◆ **PROBLEM TO WORK ON**
Using the records that follow, copy every line containing the word "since".

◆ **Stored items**
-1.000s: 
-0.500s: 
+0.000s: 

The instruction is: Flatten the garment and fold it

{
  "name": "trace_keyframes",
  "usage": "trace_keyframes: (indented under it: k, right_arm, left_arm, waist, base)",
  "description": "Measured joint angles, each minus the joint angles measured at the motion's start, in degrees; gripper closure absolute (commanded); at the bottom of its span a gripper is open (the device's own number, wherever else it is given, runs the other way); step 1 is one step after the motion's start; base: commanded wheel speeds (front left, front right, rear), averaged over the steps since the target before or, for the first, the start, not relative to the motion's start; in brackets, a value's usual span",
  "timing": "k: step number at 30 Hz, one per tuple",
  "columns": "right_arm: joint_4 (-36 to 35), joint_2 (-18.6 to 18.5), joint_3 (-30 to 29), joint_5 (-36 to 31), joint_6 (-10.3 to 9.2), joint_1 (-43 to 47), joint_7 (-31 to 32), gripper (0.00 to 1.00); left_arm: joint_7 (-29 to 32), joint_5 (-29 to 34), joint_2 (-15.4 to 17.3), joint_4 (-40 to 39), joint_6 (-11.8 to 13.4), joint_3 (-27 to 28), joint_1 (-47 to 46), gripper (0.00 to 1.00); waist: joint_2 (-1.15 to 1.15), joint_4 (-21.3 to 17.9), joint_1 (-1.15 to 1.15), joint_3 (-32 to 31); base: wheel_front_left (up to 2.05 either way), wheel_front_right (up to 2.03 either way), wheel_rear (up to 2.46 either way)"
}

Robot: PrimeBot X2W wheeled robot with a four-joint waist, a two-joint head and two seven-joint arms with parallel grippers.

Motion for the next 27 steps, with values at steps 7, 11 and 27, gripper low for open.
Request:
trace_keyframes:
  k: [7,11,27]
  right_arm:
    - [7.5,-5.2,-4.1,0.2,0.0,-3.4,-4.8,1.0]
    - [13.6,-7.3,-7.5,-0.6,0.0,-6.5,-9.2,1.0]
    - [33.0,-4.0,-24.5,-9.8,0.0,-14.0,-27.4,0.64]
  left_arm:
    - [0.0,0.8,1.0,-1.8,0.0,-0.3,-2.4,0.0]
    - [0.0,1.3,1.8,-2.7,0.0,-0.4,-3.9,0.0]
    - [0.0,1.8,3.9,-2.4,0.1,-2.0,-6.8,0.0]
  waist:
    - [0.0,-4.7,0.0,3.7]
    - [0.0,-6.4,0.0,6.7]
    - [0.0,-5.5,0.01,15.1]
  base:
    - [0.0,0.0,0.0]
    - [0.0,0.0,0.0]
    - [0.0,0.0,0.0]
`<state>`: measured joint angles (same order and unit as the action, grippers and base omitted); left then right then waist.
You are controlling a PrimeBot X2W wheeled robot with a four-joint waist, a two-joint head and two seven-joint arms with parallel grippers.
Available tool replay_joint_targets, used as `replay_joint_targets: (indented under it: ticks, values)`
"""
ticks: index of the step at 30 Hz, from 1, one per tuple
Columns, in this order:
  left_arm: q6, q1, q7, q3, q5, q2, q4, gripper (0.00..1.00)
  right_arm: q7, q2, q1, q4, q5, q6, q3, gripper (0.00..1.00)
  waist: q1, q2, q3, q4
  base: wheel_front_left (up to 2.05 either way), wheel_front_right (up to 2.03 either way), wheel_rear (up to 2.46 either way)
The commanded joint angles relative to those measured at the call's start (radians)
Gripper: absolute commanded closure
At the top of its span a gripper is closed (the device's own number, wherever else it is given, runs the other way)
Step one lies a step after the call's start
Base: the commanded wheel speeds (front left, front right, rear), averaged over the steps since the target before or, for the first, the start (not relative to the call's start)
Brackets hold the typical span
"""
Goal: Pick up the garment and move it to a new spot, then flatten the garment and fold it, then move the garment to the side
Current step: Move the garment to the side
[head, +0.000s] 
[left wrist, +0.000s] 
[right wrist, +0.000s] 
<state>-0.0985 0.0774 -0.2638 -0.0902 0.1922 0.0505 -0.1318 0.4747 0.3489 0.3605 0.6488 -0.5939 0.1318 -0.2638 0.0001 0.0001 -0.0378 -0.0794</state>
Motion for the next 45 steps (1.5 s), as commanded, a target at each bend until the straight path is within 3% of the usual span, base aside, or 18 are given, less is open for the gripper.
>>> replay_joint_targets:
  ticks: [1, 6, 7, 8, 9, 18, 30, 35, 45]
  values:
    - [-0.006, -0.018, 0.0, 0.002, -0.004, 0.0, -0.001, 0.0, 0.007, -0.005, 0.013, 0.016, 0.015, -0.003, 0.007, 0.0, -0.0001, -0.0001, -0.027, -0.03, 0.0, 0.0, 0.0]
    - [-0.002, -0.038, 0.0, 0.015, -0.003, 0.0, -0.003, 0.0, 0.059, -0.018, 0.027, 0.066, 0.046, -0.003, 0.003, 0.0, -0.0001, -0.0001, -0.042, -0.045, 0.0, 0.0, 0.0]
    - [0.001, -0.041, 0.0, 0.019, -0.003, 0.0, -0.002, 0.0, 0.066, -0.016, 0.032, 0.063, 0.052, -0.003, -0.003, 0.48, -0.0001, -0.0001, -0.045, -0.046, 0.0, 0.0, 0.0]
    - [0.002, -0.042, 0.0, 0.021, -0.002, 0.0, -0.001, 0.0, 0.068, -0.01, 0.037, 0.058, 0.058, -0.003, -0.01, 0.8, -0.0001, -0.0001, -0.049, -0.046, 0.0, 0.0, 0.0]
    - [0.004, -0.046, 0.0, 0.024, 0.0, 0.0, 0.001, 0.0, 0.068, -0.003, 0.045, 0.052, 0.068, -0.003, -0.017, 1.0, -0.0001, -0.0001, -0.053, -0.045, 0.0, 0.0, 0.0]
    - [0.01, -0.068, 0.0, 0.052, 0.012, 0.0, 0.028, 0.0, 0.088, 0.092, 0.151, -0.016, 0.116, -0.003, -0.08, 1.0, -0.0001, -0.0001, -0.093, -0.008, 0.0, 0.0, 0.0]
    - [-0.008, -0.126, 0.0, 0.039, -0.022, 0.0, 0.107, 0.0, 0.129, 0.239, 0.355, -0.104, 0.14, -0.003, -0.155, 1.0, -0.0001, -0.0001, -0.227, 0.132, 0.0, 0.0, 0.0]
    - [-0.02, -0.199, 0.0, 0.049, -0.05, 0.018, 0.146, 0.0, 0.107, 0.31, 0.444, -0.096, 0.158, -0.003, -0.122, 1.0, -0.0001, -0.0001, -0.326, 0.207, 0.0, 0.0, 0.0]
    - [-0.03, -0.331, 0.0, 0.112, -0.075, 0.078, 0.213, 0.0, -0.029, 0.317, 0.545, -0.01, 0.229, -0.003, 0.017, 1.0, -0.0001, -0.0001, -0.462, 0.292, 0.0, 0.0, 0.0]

◆ **ANSWER BOX**
  "description": "Measured joint angles, each minus the joint angles measured at the motion's start, in degrees; gripper closure absolute (commanded); at the bottom of its span a gripper is open (the device's own number, wherever else it is given, runs the other way); step 1 is one step after the motion's start; base: commanded wheel speeds (front left, front right, rear), averaged over the steps since the target before or, for the first, the start, not relative to the motion's start; in brackets, a value's usual span",
Base: the commanded wheel speeds (front left, front right, rear), averaged over the steps since the target before or, for the first, the start (not relative to the call's start)

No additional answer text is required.